# Machinist Test



## eugene13 (Jan 24, 2016)

I thought you might enjoy seeing the machinist test from where I used to work.  T
	

		
			
		

		
	



	

		
			
		

		
	
 he material is stress-proof, all the dimensions are + or - .001 except the diameter of the nut which is given as a 76 mm K-6 fit, and the taper is required to have 90% contact.  When I took the test  the passing score was 90%.   About a year after I retired the company lowered the requirement to 80% because they couldn't find enough people who could pass.   I took the test 3 times and never was able to pass, after my third failure i was assigned to work in the machine shop as a mechanic.  It didn't take long for me to realize that I didn't want to work in the machine shop, one can only rebuild so many pumps and gearboxes before it gets boring.


----------



## Fabrickator (Jan 25, 2016)

That's a pretty good challenge. Just curios how long they gave you to make it.

Nowadays, you'll mostly find people who only know how to load a part in a CNC and hit the green start button.


----------



## TOOLMASTER (Jan 25, 2016)

many years ago I went for a job locally...did their machine test ect..no prob...the guy has the nerve to tell me i was to fat and would probably have a heart attack so he wouldn't hire me....he died 7 years ..what an a hole


----------



## Whyemier (Jan 25, 2016)

I took a 'machining test once. I'd been out of machine shop work for several years but was in bad need of a job so applied at a local 'jobbers' shop. I was given a sketch of a shaft to machine. Several steps in it, diameters to be held, a groove with a diameter measured in thousands with a plus or minus dimension. Beveled one end and threaded on the other with a keyway. Must've passed cuz I was hired.


----------



## eugene13 (Jan 25, 2016)

They give you 10 hours, look closely and see if you can figure out my fail


----------



## 4GSR (Jan 25, 2016)

eugene13 said:


> They give you 10 hours, look closely and see if you can figure out my fail



Bugger mark in the key way?


----------



## tq60 (Jan 25, 2016)

Something looks hinky where the threads meet the taper..missed the stop maybe?

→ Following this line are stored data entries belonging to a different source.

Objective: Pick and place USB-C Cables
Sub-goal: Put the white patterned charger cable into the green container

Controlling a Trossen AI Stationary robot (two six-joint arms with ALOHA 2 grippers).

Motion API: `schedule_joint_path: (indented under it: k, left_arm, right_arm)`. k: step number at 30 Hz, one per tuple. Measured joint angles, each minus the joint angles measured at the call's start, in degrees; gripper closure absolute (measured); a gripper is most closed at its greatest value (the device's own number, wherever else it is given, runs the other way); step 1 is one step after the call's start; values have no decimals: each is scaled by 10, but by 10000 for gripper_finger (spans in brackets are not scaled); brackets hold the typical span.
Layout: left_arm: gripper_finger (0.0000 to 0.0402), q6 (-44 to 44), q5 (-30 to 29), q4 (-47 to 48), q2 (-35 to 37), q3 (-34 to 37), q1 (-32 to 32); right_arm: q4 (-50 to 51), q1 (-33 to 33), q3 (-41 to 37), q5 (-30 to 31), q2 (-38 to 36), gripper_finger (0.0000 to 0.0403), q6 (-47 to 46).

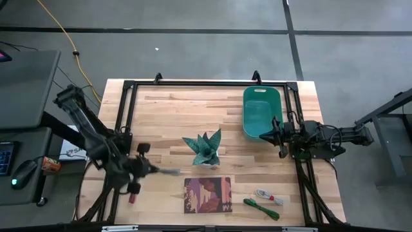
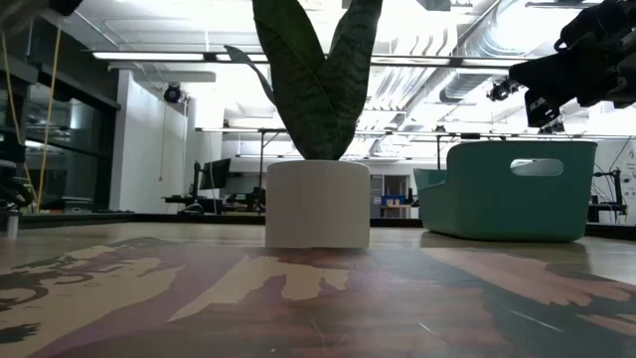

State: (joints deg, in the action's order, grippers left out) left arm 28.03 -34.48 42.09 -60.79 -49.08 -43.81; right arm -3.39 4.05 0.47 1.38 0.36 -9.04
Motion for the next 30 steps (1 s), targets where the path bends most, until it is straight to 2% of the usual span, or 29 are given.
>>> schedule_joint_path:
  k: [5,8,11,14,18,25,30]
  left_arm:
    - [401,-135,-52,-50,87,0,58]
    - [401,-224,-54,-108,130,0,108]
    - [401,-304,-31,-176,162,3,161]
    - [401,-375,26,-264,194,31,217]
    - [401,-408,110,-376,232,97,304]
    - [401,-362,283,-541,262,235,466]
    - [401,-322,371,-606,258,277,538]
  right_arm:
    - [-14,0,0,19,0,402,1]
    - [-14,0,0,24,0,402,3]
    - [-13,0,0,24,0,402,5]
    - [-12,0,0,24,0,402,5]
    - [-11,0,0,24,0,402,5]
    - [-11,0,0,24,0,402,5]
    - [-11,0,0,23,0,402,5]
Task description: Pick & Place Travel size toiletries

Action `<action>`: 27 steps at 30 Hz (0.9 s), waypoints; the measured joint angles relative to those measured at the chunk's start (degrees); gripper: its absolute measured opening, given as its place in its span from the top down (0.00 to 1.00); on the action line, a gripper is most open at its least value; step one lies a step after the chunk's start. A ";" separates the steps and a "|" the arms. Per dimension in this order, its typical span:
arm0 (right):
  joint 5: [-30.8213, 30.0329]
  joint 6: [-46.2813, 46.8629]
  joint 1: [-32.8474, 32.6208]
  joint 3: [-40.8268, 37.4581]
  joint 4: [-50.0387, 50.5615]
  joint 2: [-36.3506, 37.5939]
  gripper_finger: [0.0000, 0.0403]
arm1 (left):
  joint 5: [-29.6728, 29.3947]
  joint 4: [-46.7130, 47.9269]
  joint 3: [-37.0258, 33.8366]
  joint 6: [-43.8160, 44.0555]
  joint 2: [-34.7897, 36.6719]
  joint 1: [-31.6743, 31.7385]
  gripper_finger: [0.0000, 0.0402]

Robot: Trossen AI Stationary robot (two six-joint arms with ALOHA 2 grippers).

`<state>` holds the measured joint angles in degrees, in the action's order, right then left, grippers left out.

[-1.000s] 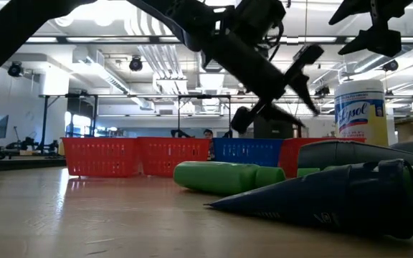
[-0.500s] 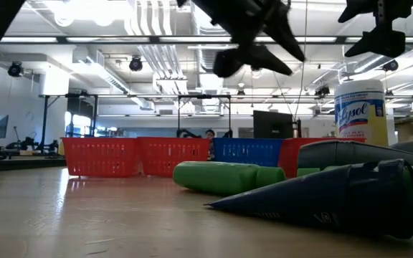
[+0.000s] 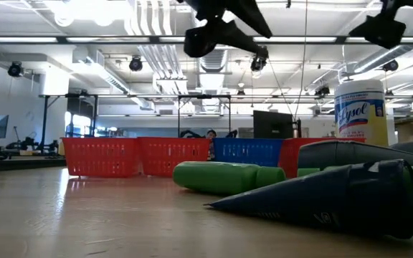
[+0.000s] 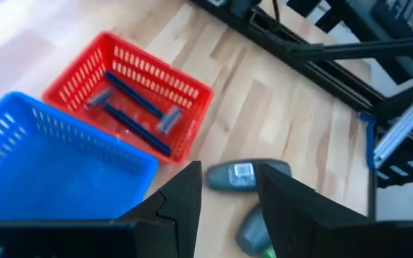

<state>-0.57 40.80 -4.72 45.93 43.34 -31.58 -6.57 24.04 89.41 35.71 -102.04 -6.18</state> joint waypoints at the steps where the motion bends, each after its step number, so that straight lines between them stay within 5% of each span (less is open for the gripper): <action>1: 0.02 -0.12 -0.04 -0.59 0.37 1.25 0.18 | 0.02 -0.25 -1.01 0.41 0.67 -0.27 0.66; 22: -0.25 0.49 -0.01 -9.24 10.08 23.54 0.32 | -5.09 -10.50 -31.95 5.27 21.08 -5.59 0.66; 27: -0.05 -1.76 -0.01 -10.65 9.84 27.38 0.35 | -6.16 -10.89 -38.21 12.77 26.86 -5.40 0.66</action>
<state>-0.62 39.04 -4.73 35.28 53.18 -4.21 -12.73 13.15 51.21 48.49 -75.18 -11.57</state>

Was the bolt to fit the other part?

Sent from my SAMSUNG-SGH-I337Z using Tapatalk


----------



## GK1918 (Jan 26, 2016)

I am defiantly missing something ?   10hrs for those two parts?  then I'd be outta business,
and I can't take tests.  Why I would fail if asked my name & SS number !  No really!


----------



## Eddyde (Jan 26, 2016)

+1 on where the threads meet the taper? 
Was it the same test each time?


----------



## Tony Wells (Jan 26, 2016)

How much did they pay you to take that test?


----------



## eugene13 (Jan 26, 2016)

tq60 said:


> Something looks hinky where the threads meet the taper..missed the stop maybe?
> 
> Was the bolt to fit the other part?
> 
> Sent from my SAMSUNG-SGH-I337Z using Tapatalk


Good eye TQ60 and Eddyde , my hand slipped off the lever and i ran the threads onto the taper.  Yes, they paid me my regular hourly wage, yes the bolt fits into the nut, and yes, everyone who applies for a machinist job takes the same test.  If you're looking for a job and think you can pass the test you can apply at Talon Energy, that is if you want to work in a coal fired power plant and live in Eastern Montana.  The company had to wait till i retired before they lowered the standard, otherwise i would have filed a grievance and demanded back pay from fall of 1985, the first time i failed with a score of 82.


----------



## Steve Shannon (Jan 26, 2016)

Eugene,
You in Colstrip?
Steve


Sent from my iPhone using Tapatalk


----------



## eugene13 (Jan 27, 2016)

I live in Colstrip


----------



## Uglydog (Jan 27, 2016)

TOOLMASTER said:


> many years ago I went for a job locally...did their machine test ect..no prob...the guy has the nerve to tell me i was to fat and would probably have a heart attack so he wouldn't hire me....he died 7 years ..what an a hole


 
Toolmaster.
No size limitations in my shop!!
Stop by anytime.
Likely I have much to learn from you.

Daryl
MN


----------



## eugene13 (Jan 28, 2016)

thanks for the invite, and the same to you, I've never been to MN, are you a firefighter?  I was a volunteer in CA a long time ago.


----------



## Uglydog (Jan 28, 2016)

Now a Paramedic Instructor still working the streets part time.
and....Paid on call (Vollie) firefighter. 3 years until I hit my 20!
Primarily pump ops at this point. I let the young and eager guys, do the heavy work and work to make sure that their tools are ready for them.

Daryl
MN


----------



## eugene13 (Jan 29, 2016)

Cool, I've always worked in heavy industry, foundry, steel mill, power plant, retired now, and come to think of it i have been to MN, I changed planes in the airport where the senator got busted in the restroom.


----------